Hay 2 alternativas, avisamos que se suspende la jornada o sacamos algunas mesas y salimos al ruedo. Se impone la segunda opción y comienzan los problemas: No hay almuerzo; el desayuno está preparado pese a todo. No hay baños disponibles; el casero nos permite utilizar su baño. Hay mucho barro; todas las actividades se realizarán en las galerías.
Llegan los primeros valientes cerca delas 10 hs, sabemos que no será una jornada muy concurrida. Desayunamos, nos disponemos a realizar las tareas y cada uno comenta su experiencia con las piedras; nadie quiere que vuelvan a caer; no es como la lluvia “que borra la maldad y lava todas las heridas del alma”, sugiere Spinetta. Se repiten las historias de techos rotos, ropa mojada y frío. Avisamos a los padres que hoy nos vamos más temprano, a las 15 hs y no a las 16 hs como siempre.

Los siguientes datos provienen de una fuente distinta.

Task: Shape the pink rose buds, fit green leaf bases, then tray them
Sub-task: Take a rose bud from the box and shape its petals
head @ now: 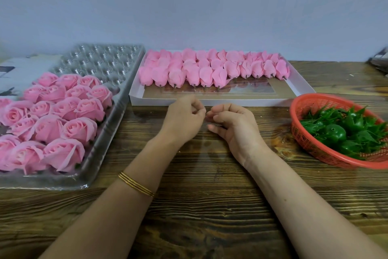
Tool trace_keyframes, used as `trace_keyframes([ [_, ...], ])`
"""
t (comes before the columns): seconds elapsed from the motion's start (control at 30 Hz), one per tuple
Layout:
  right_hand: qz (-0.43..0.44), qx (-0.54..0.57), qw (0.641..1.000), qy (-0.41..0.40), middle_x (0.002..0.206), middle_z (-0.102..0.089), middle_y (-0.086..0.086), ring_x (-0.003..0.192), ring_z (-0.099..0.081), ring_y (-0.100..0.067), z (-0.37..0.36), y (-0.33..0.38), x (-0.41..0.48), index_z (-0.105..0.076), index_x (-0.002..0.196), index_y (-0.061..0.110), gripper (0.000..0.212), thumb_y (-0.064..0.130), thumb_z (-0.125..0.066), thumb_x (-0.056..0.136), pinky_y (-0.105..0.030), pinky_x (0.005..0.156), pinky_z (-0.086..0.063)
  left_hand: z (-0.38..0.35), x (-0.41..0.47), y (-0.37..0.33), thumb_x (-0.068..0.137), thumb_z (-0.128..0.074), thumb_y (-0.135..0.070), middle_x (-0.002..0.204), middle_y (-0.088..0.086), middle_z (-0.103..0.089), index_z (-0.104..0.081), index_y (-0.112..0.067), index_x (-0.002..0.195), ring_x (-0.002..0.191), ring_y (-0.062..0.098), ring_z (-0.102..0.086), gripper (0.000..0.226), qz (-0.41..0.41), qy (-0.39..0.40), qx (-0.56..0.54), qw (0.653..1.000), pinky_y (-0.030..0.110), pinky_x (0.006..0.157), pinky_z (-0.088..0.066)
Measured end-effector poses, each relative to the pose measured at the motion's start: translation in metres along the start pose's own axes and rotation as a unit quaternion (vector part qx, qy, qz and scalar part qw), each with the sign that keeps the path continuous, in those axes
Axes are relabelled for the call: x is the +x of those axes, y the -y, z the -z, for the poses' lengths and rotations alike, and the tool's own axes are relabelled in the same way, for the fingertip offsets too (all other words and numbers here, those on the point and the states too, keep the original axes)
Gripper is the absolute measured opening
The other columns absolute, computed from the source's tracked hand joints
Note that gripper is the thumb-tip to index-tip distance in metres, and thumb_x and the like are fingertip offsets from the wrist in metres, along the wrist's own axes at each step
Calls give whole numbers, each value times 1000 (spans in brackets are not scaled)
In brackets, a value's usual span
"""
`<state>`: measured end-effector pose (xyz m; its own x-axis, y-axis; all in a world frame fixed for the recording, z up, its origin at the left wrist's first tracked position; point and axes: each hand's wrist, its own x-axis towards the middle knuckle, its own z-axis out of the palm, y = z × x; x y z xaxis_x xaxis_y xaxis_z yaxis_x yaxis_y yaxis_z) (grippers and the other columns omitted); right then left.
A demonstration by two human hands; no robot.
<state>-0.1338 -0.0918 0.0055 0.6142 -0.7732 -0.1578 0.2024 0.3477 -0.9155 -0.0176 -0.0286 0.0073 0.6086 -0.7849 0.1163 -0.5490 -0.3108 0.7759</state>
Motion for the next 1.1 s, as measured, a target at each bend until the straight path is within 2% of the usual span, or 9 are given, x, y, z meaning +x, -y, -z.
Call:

Cantamos algunas canciones que trajo Adrián fotocopiadas, para aprender las letras. Para bailar tangos nos arreglamos con un grabadorcito próximo a jubilarse. Aldo nos informa que la huerta, a simple vista, está destruida.
Hay días en los que nos dejamos llevar plácidamente por la vida, otros, como el de hoy, donde hay que remar para no retroceder. Ya vendrán sábados mejores.